Reproduce exactly, and only, the lines below from the one containing "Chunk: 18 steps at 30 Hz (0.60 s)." through the one containing "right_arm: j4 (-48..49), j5".

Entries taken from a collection

<<<<

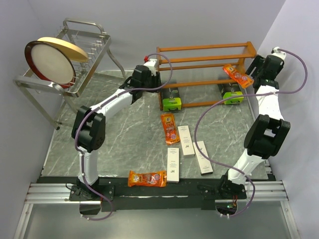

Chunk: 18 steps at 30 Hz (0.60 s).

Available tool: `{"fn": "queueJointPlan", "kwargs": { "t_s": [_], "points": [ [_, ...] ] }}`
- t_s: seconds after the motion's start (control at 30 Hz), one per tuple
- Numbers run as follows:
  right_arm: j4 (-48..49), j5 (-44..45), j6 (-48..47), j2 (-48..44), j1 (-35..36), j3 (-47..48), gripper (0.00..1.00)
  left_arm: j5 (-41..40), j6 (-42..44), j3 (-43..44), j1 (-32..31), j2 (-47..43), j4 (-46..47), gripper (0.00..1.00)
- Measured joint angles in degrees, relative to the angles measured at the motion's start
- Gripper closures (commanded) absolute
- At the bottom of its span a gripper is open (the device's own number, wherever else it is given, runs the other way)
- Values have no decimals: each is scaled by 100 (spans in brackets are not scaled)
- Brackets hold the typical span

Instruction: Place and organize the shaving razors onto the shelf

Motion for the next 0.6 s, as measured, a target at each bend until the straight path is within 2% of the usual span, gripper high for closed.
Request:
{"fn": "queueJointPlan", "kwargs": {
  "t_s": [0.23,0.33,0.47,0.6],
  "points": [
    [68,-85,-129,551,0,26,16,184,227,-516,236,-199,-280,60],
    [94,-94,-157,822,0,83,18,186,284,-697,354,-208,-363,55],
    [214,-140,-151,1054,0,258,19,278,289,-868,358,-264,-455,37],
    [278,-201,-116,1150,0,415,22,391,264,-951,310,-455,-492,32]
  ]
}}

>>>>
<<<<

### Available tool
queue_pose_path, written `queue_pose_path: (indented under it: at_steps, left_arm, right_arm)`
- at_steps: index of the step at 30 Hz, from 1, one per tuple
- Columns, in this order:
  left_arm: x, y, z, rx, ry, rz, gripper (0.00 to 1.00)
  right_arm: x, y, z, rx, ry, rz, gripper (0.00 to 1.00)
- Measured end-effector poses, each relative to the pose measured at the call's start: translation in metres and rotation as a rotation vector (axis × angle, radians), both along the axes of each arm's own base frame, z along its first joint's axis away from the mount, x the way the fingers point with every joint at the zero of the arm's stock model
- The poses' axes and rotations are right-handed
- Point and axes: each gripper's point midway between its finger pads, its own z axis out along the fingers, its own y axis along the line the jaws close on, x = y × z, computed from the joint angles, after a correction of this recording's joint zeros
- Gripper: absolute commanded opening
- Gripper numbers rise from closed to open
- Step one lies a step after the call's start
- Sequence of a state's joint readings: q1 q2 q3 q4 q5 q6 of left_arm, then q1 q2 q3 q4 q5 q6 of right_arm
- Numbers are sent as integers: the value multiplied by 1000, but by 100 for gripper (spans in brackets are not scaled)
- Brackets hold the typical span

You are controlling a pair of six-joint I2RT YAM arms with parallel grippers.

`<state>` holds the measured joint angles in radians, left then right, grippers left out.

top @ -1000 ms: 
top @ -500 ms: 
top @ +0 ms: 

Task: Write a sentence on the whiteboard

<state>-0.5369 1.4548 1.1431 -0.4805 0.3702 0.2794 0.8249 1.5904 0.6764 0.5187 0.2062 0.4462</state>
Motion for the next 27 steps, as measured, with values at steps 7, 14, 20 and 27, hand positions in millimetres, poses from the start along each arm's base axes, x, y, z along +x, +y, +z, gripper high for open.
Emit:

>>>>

_RESULT FOR THIS EXERCISE_.
Chunk: 18 steps at 30 Hz (0.60 s).

Available tool: `{"fn": "queueJointPlan", "kwargs": { "t_s": [_], "points": [ [_, ...] ] }}`
- t_s: seconds after the motion's start (control at 30 Hz), one per tuple
- Numbers run as follows:
  right_arm: j4 (-48..49), j5 (-44..45), j6 (-48..47), j2 (-48..44), j1 (-35..36), j3 (-47..48), gripper (0.00..1.00)

The exercise has been fully completed.